Ainsi, si des élections législatives se sont tenues en 2007 dans des conditions non-violentes et acceptables (pour la communauté internationale), les élections locales qui devaient suivre ont sans cesse été renvoyées à une date ultérieure, alors qu'elles devraient favoriser l'enracinement de la démocratie, la décentralisation et le développement inclusif.
Quant à la Commission Vérité Justice et Réconciliation (CVJR) mise en place avec l'aide de financements internationaux dont ceux de l'Union Européenne, aucune de ses recommandations n'a à ce jour vu un début de concrétisation. La CVJR a elle aussi, parmi ses recommandations, réitéré l’urgence des réformes politiques présentées comme un gage de paix.
En dépit des engagements pris et parce qu'il compte sur la fraude électorale pour se maintenir indéfiniment au pouvoir, Faure Gnassingbé refuse de mettre en œuvre les réformes institutionnelles et constitutionnelles qui garantiraient des élections démocratiques et transparentes ainsi que l'évolution vers une réelle indépendance des institutions, qui, au Togo, ne sont républicaines que de nom. La volonté du régime en place de conserver le pouvoir dans le giron familial se traduit par la répression systématique et violente de toute contestation émanant de la société civile ou de l'opposition politique, avec l’usage de la torture comme moyen habituel d'interrogatoire et l’instrumentalisation de la justice à des fins politiques.
Synergie-Togo lance un appel aux partenaires du Togo afin de :
• mettre fin à la politique qui soutient dictature et concentration du pouvoir entre les mains d'un autocrate au motif qu'il garantit la stabilité ;
• mettre au cœur des préoccupations le « déficit démocratique » et ses conséquences néfastes sur l'efficacité et la rentabilité des aides et investissements consentis ;
• mettre suffisamment de pression sur le régime togolais pour qu’il tienne ses engagements concernant les réformes constitutionnelles et institutionnelles prévues par les 22 engagements de 2004 et l’APG de 2006, et qu’il accepte un cadre électoral consensuel mettant en œuvre notamment les recommandations des missions d'observation électorale de l'Union Européenne.
Synergie-Togo invite le gouvernement togolais, les acteurs des partis politiques et de la société civile à prendre la mesure de la situation sociopolitique et de la volonté affirmée des peuples Africains de barrer la route aux présidences à vie, et de promouvoir ainsi l’émergence d’une véritable trajectoire démocratique, seul gage du développement économique et social durable, ainsi que de la stabilité politique et de la paix.

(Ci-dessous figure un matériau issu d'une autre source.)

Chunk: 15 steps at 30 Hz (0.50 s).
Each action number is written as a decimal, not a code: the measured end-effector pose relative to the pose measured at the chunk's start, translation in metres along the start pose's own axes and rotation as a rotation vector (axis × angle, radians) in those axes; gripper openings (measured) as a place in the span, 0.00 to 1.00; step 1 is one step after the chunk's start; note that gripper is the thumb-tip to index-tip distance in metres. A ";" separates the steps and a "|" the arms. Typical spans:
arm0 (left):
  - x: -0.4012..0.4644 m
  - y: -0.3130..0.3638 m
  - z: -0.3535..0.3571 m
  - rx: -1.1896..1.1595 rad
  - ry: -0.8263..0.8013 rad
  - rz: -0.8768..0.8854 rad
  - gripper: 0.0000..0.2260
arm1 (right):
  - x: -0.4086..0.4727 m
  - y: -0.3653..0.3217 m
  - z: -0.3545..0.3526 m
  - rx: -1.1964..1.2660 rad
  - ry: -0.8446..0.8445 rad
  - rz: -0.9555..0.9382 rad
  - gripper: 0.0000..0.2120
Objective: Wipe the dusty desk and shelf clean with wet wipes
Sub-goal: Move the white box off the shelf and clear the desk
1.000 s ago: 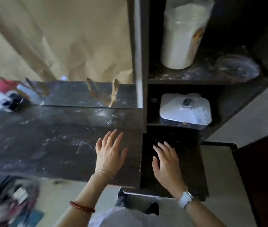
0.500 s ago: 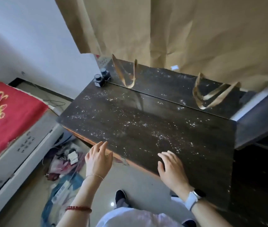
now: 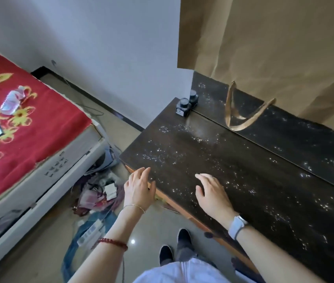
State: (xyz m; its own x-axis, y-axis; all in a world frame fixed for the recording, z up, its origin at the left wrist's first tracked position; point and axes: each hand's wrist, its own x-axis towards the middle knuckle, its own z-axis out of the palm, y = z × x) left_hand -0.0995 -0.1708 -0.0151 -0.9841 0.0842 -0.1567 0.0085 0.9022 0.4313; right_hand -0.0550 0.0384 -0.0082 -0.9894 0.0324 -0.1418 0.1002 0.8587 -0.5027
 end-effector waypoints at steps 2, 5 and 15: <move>0.026 -0.002 -0.002 0.014 -0.028 -0.016 0.21 | 0.039 -0.006 -0.006 -0.006 0.020 -0.018 0.20; 0.072 -0.006 -0.007 0.041 -0.032 -0.033 0.23 | 0.108 -0.013 -0.014 -0.012 0.045 -0.014 0.22; 0.167 -0.026 0.028 0.219 -0.293 -0.120 0.29 | 0.292 -0.019 -0.012 -0.310 0.050 -0.044 0.28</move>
State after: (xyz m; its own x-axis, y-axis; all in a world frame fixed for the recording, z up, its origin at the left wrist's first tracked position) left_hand -0.2590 -0.1688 -0.0773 -0.8882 0.0607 -0.4555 -0.0351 0.9794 0.1990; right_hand -0.3476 0.0376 -0.0302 -0.9968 0.0105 -0.0795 0.0280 0.9746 -0.2220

Elle exhorte toute la classe politique et la société civile togolaise à engager avec courage un agenda politique destiné à finaliser les réformes constitutionnelles et institutionnelles permettant la tenue des élections locales d’abord et les élections présidentielles ensuite.
Synergie-Togo rappelle que selon les dispositions de l'article 59 de la Constitution de la République togolaise «Le Président de la République reste en fonction jusqu'à la prise de fonction effective de son successeur élu.»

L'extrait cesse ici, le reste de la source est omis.